‘Purpose & Play’ is an annual exhibition that explores new prototypes for contemporary life, showcasing the work of eight Canadian designers and studios including Nikki Alagha, Maha Alavi, Melinda Hart, Hi Thanks Bye, Christopher Li Sheung Ying, Dominic Montante, Alison Postma, and Leisa Rich.
In a time when everything can feel the same, how can we inject colour and levity into our lives? Where can we find moments of joy and spontaneity? How can we experience our environments anew after so much time in confinement?
The exhibition invites designers to consider opportunities for joy, humour, play, multiple functions, adaptability, personalization, entertaining, and other ways domestic objects can be fun to use and fun to own.
‘Purpose & Play’ is organized by DesignTO in partnership with Umbra. Previous editions were ‘Work/Life’ and ‘Compact Living’. A jury will recognize best-in-show with a Best Product award and a cash prize. Visitors to the exhibition will be able to cast their vote to award Fan Favourite.
This year’s jurors for the Best Product award are adé abegunde (Programs Assistant, DesignTO), Matt Carr (VP of Design, Umbra), and Dyonne Fashina (Principal Designer, Denizens of Design Inc).
Nikki Alagha, Blume
Blume is a planter with a customizable trellis that can be linked together with simple threaded knobs. Up, down, sideways and across; users can play and create new structures to help plant friends grow and thrive into any shape and size. Blume is made using cement and wood, and can be customized to introduce colour into homes and suit any plant’s needs.
Maha Alavi, Frooot Bowl
The more time we spend inside our homes, the more we crave objects that are not only functional, but also pieces that stimulate our imagination with novel forms, colours, and uses. ‘Frooot’ is a playful new take on an often overlooked kitchen fixture. Made of translucent acrylic, the bowl’s frosted finish allows light to shine through its entire form, giving it, and everything it holds, an ethereal glow.
Melinda Hart, Swing Like No Other
‘Swing Like No Other’ is a playful exploration of triangular geometry designed to address the need for outdoor relaxation within a contemporary architecture setting. The principal triangle acts as the main support system with a secondary triangle to support the bench. Both triangles drape over the pole, like a strap. The side view of the swing exposes two triangles, mimicking the popular swings found in suburban backyards in the 1970s.

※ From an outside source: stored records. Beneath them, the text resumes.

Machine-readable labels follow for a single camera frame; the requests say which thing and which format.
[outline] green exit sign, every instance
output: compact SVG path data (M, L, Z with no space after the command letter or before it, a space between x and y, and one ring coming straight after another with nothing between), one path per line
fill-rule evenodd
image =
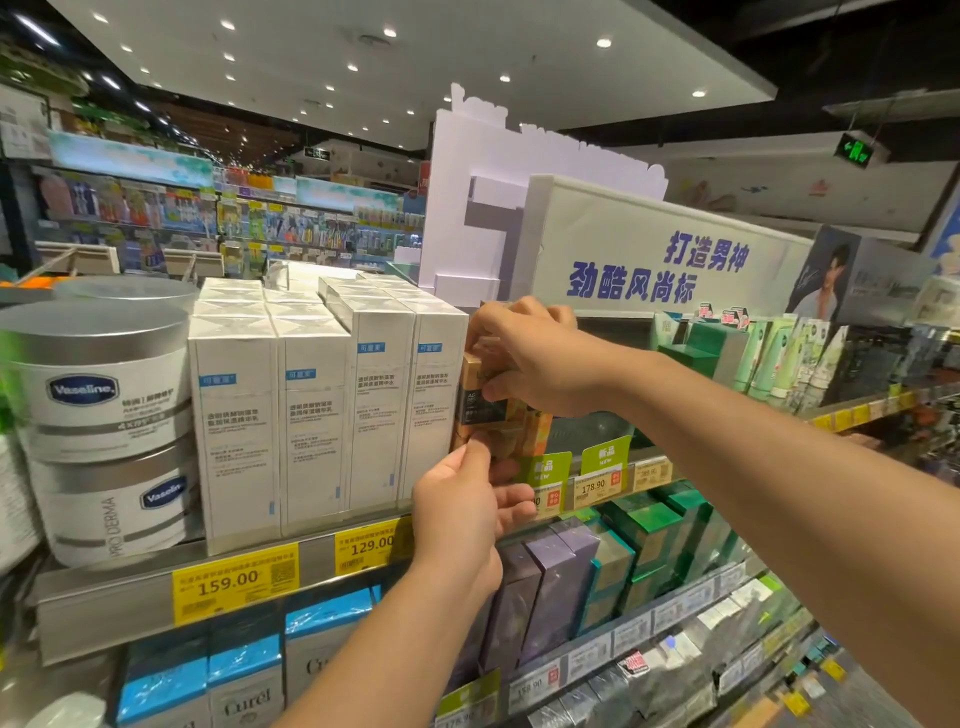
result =
M842 157L858 167L866 167L874 155L874 148L867 144L867 142L860 141L850 134L844 133L843 136L840 137L840 143L837 144L837 149L833 155L835 157Z

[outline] ceiling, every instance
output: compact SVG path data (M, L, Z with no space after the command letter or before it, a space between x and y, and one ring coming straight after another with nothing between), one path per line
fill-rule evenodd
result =
M407 150L428 145L452 82L506 106L511 124L548 129L755 104L776 94L647 0L51 5L135 83ZM385 36L387 27L396 37ZM601 37L612 46L597 47ZM705 96L691 95L700 89Z

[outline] purple product box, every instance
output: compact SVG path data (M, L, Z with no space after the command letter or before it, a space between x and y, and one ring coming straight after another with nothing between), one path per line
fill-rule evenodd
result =
M510 544L498 550L503 562L503 582L493 596L480 665L485 673L499 667L500 677L506 678L520 657L542 571L523 544Z
M581 571L576 554L552 531L531 539L525 545L543 571L543 577L527 626L527 636L520 650L521 665L566 639L569 624L564 620L576 608L576 604L571 606L570 602L579 595L577 587L571 587L571 584L576 582L579 585L577 576Z

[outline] qr code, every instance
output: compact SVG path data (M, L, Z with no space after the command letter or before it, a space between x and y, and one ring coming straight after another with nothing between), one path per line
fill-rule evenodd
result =
M276 586L277 584L284 584L288 581L293 581L296 575L296 562L293 560L281 561L280 563L273 564L270 567L270 583L273 586Z

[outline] yellow price tag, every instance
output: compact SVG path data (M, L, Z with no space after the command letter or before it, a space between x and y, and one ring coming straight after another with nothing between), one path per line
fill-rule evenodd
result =
M385 567L414 555L414 523L409 516L364 525L336 535L337 576Z
M665 457L634 465L634 493L673 482L673 463Z
M586 508L623 491L623 468L594 475L581 475L573 481L573 510Z
M209 619L300 588L300 547L273 546L177 569L174 624Z
M870 417L870 405L869 404L860 404L853 408L853 424L854 425L865 425L871 420Z
M833 416L832 415L821 415L820 417L815 417L813 419L813 426L824 429L827 432L833 431Z
M783 697L783 705L796 717L803 717L810 712L810 704L806 702L806 698L798 692L791 692L785 695Z
M853 412L849 409L841 409L833 413L833 431L841 432L853 427Z
M840 663L834 660L832 657L828 657L824 660L824 663L820 665L823 671L836 680L838 683L842 683L844 678L847 677L847 671L844 670Z

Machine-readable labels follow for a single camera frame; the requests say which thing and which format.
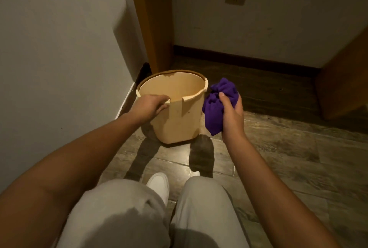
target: dark baseboard
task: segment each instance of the dark baseboard
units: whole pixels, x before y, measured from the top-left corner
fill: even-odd
[[[257,58],[243,57],[204,49],[174,45],[174,54],[190,58],[231,64],[269,72],[292,74],[295,76],[316,77],[320,69],[295,64],[281,63]]]
[[[152,74],[152,72],[151,72],[150,64],[149,63],[144,63],[142,68],[140,69],[140,72],[138,74],[138,77],[137,77],[136,81],[134,82],[134,85],[133,85],[132,89],[128,93],[128,97],[126,98],[126,101],[124,102],[124,105],[122,106],[119,117],[122,114],[127,113],[128,111],[130,111],[130,109],[132,108],[132,106],[134,104],[134,101],[136,100],[136,97],[137,97],[136,89],[137,89],[138,84],[143,79],[150,76],[151,74]]]

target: white sneaker
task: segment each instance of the white sneaker
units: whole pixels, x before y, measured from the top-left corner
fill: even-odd
[[[165,206],[167,206],[170,187],[166,174],[162,172],[155,173],[147,182],[147,186],[154,190],[161,197]]]

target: light gray pants
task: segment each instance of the light gray pants
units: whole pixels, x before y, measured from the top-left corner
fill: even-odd
[[[226,191],[215,180],[190,178],[170,224],[162,199],[146,185],[119,179],[103,183],[81,197],[57,245],[58,248],[170,246],[249,247]]]

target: purple cloth
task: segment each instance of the purple cloth
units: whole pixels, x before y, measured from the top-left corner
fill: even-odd
[[[223,92],[235,107],[238,102],[239,93],[236,90],[235,84],[228,81],[226,78],[221,78],[218,84],[211,86],[211,93],[205,99],[202,107],[202,111],[205,114],[205,124],[207,130],[212,136],[222,132],[223,116],[224,116],[224,105],[220,101],[219,93]]]

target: beige plastic bucket
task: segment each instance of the beige plastic bucket
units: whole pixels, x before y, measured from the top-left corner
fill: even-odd
[[[145,94],[165,94],[169,108],[151,121],[154,133],[163,143],[175,143],[195,138],[200,133],[200,118],[208,80],[190,70],[169,70],[144,79],[137,87]]]

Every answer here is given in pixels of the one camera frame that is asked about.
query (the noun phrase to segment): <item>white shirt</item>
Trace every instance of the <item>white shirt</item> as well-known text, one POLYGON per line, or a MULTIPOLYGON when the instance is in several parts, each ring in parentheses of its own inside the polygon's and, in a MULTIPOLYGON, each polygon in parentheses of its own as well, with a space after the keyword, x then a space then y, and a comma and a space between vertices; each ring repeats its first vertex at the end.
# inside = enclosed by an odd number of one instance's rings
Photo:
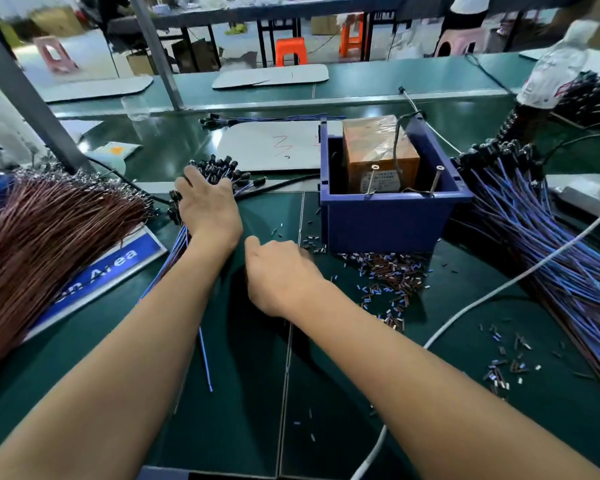
POLYGON ((451 11, 460 15, 474 15, 487 11, 490 0, 456 0, 451 5, 451 11))

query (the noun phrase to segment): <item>white label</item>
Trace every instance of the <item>white label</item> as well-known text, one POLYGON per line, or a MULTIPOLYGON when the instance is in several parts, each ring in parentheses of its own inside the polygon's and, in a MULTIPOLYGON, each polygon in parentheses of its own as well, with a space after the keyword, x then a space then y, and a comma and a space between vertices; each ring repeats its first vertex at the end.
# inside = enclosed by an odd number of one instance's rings
MULTIPOLYGON (((362 177, 362 180, 360 181, 360 193, 367 193, 372 173, 373 172, 368 171, 365 176, 362 177)), ((371 184, 371 192, 400 192, 400 178, 398 178, 398 172, 396 172, 396 170, 376 171, 374 181, 371 184)))
POLYGON ((560 67, 533 71, 527 79, 518 102, 538 109, 553 109, 571 87, 573 75, 560 67))

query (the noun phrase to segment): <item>blue sign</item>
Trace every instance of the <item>blue sign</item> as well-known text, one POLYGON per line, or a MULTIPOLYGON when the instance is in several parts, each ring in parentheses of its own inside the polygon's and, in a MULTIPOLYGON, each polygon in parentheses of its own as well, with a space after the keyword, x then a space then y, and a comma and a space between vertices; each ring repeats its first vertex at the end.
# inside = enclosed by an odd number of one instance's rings
POLYGON ((85 306, 166 252, 160 241, 145 227, 136 234, 137 237, 131 236, 122 247, 117 246, 117 249, 105 253, 76 276, 56 302, 34 323, 25 341, 85 306))

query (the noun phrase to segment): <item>orange box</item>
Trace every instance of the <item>orange box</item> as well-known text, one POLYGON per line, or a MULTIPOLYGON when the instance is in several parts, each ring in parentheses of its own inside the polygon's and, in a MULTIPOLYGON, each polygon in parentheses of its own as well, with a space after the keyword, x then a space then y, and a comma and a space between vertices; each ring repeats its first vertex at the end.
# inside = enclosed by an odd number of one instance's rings
POLYGON ((380 116, 343 120, 344 161, 349 176, 349 193, 366 193, 371 180, 371 165, 378 165, 371 190, 400 192, 413 187, 420 156, 404 130, 400 128, 395 154, 402 169, 402 184, 393 162, 393 140, 397 118, 380 116))

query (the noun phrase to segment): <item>forearm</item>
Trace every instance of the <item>forearm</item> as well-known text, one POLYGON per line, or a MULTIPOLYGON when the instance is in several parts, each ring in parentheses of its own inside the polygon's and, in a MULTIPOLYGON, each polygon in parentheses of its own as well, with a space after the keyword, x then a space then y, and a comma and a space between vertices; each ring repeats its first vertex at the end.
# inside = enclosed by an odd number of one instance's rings
POLYGON ((287 318, 367 396, 426 480, 600 479, 600 470, 326 283, 287 318))
POLYGON ((172 404, 228 251, 194 236, 0 446, 0 479, 132 479, 172 404))

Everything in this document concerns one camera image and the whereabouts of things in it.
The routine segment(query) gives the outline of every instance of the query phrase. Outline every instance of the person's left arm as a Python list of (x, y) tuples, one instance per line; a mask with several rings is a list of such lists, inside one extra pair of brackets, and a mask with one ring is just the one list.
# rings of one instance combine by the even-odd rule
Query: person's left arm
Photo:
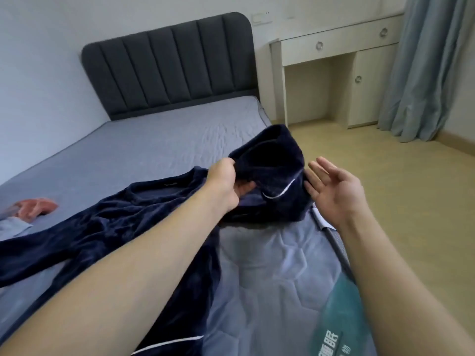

Hi Thanks Bye, Pandemic Rollercoasters: Blob
‘Blob’ was born during the dispiriting time of the pandemic. It is a battery powered bubble making machine that is sensitive to touch. ‘Blob’ was designed to bring some wonder and hope to the gloomy moments in our lives. Its organic shape is inspired by dark clouds but spawns a little joy instead of misery. ‘Blob’ can be hung on any vertical surface with easy access to refill the bubble solution.
Christopher Li Sheung Ying, Iris
Iris is wall-mounted light created using 3-D printing and post-processing techniques. It focuses on using a simple circular shape to provide warm light in all directions. A small oak dowel placed in the centre is used as a natural accent material, as well as to draw in the viewer. This central point complements the motion which is used to turn on the light itself. The user turns the body of the light like a dial to control the intensity of light visible.
Dominic Montante, Turntable
‘Turntable’ is a literal interpretation of its namesake, functioning as both a 12” vinyl player and side table. With the vinyl player re-envisioned as a piece of furniture, the piece aims to provide comfort in the grounded tactility that the analog medium offers in a digital world. The freestanding unit includes a speaker and is battery-powered, allowing for movement around indoor spaces.
Alison Postma, Repeated Circles Coffee Table
The Repeated Circles Coffee Table is a playful addition to any living space. The piece is made from solid white oak, with a fused glass insert, and a dyed veneer shelf. Its asymmetrical design and many disparate elements come together to form a quirky cohesive piece.
Leisa Rich, Paint by No Numbers
‘Paint By No Numbers’ is a way to bring art to the masses by providing unique shapes that hang in different configurations to create a “painting that is not a painting.” L-shaped screw hooks can be arranged to suit any space. Coloured lucite shapes have holes in them to hang on the hooks. The shapes are both translucent and opaque, allowing for beautiful colour overlaps to occur.